*ACTIVITY:*
Only the text belongs in the copy. Transcribe the data exactly and drop any pictures.
::::::::::
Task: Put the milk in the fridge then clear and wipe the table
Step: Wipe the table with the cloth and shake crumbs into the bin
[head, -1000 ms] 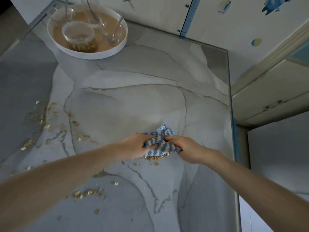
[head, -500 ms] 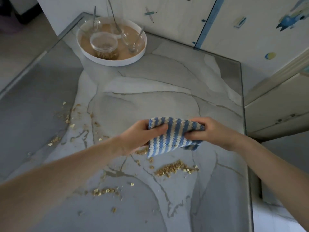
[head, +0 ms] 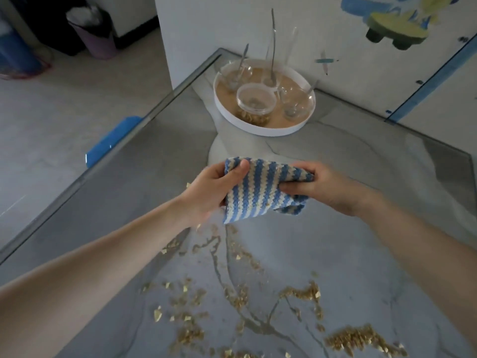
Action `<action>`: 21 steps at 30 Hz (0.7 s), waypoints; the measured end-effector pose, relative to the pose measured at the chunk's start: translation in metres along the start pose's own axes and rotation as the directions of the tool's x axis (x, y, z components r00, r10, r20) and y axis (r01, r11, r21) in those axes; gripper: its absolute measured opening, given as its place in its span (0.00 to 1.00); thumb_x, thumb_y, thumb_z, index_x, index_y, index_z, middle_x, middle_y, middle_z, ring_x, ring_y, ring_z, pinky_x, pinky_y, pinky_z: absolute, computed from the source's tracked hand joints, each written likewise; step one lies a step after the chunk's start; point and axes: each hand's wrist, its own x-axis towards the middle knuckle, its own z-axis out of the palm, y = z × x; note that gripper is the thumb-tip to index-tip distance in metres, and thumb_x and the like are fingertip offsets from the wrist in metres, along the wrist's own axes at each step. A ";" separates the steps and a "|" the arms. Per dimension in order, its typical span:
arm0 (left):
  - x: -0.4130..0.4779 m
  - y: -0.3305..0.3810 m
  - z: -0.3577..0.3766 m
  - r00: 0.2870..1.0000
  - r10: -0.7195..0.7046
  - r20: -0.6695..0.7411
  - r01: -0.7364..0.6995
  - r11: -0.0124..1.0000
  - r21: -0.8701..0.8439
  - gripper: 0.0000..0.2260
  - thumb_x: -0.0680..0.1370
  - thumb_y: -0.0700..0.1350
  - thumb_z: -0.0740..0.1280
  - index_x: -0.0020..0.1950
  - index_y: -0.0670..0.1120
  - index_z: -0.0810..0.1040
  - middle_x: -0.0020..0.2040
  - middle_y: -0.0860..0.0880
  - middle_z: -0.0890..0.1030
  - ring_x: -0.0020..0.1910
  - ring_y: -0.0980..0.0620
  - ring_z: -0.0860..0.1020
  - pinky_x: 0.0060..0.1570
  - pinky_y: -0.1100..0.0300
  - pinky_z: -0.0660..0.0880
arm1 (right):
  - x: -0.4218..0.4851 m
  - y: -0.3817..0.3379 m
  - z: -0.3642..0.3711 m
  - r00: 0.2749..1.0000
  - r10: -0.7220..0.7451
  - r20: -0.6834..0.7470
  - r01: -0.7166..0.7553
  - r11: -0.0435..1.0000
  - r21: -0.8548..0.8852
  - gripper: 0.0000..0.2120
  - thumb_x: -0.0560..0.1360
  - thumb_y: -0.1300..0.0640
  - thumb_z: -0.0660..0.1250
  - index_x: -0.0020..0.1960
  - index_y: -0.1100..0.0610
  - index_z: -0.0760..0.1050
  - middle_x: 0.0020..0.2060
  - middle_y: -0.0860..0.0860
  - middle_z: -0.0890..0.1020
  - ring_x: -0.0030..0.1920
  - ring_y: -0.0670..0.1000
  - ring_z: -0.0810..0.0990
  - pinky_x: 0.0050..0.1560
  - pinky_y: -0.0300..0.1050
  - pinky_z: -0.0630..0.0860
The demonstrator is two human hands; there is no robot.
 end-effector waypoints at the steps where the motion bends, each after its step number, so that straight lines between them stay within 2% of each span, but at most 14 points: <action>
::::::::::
*EXERCISE OUTPUT:*
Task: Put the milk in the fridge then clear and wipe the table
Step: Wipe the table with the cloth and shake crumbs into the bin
[head, -1000 ms] 
[head, -500 ms] 
[head, +0 ms] 
Action `<action>`: 21 steps at 30 Hz (0.7 s), waypoints; the measured end-effector pose, relative to the pose measured at the chunk's start: translation in metres along the start pose's own axes and rotation as the directions of the tool's x axis (x, y, z components r00, r10, r20) and y axis (r01, r11, r21) in those axes; gripper: its absolute measured opening, given as its place in its span (0.00 to 1.00); thumb_x, thumb_y, thumb_z, index_x, index_y, index_z, middle_x, middle_y, middle_z, ring_x, ring_y, ring_z, pinky_x, pinky_y, pinky_z: absolute, computed from the source's tracked hand joints, each written likewise; step one lies a step after the chunk's start; point and axes: each hand's wrist, its own x-axis towards the middle knuckle, its own z-axis out of the palm, y = z × x; note that gripper is the thumb-tip to index-tip distance in metres, and thumb_x and the like are fingertip offsets from the wrist in metres, along the wrist's own axes at each step. A ";" separates the steps and a "|" the arms. Per dimension in order, its typical span:
arm0 (left):
  - x: -0.4130..0.4779 m
  - y: -0.3305..0.3810 m
  - z: -0.3577..0.3766 m
  - r00: 0.2870..1.0000
  - r10: -0.7195..0.7046
  - r20: -0.6695..0.7411
  - r01: -0.7364..0.6995
  - r11: -0.0124..1.0000
  - r21: -0.8701..0.8439
  - gripper: 0.0000..0.2260
  - thumb_x: -0.0680..0.1370
  - thumb_y: -0.0700..0.1350
  - thumb_z: -0.0740..0.1280
  - index_x: -0.0020..0.1950
  - index_y: -0.0670..0.1120
  - index_z: -0.0810..0.1040
  - middle_x: -0.0020..0.2040
  - middle_y: -0.0860..0.0880
  - middle_z: -0.0890..0.1030
  - ring_x: -0.0020..0.1910
  - ring_y: -0.0980..0.0620
  - ring_z: -0.0860..0.1020
  - pinky_x: 0.0060..0.1570
  - pinky_y: -0.1100..0.0300
  - pinky_z: -0.0660..0.0880
arm1 (right):
  - x: -0.4218..0.4851 m
  - y: -0.3817..0.3379 m
  - z: -0.3642..0.3711 m
  - r00: 0.2749..1.0000
  - r10: -0.7220..0.7451
  - r20: -0.6834..0.7470
  - r01: -0.7166..0.7553
  - r11: -0.0435..1.0000
  - r21: -0.8548..0.8852
  - gripper: 0.0000..0.2120
  - thumb_x: -0.0560..0.1360
  - thumb_y: -0.1300..0.0640
  - thumb_z: -0.0660..0.1250
  - index_x: -0.0020..0.1960
  - index_y: -0.1100..0.0610
  - index_z: -0.0760..0.1050
  - middle_x: 0.0020..0.2060
  - middle_y: -0.0860..0.0860
  - middle_z: -0.0890..0.1020
  - ring_x: -0.0030..0.1920
  - ring_y: -0.0670..0.1000
  - ring_z: -0.0810..0.0990
  - pinky_x: 0.0050..0.1560
  - pinky_y: -0.0300..0.1050
  - pinky_z: -0.0630..0.0860
The demonstrator is two human hands; there is no robot.
 end-effector waypoints at the steps where the motion bends, each after its step number, so that straight lines between them stay within 2% of each span, but at most 14 points: <action>

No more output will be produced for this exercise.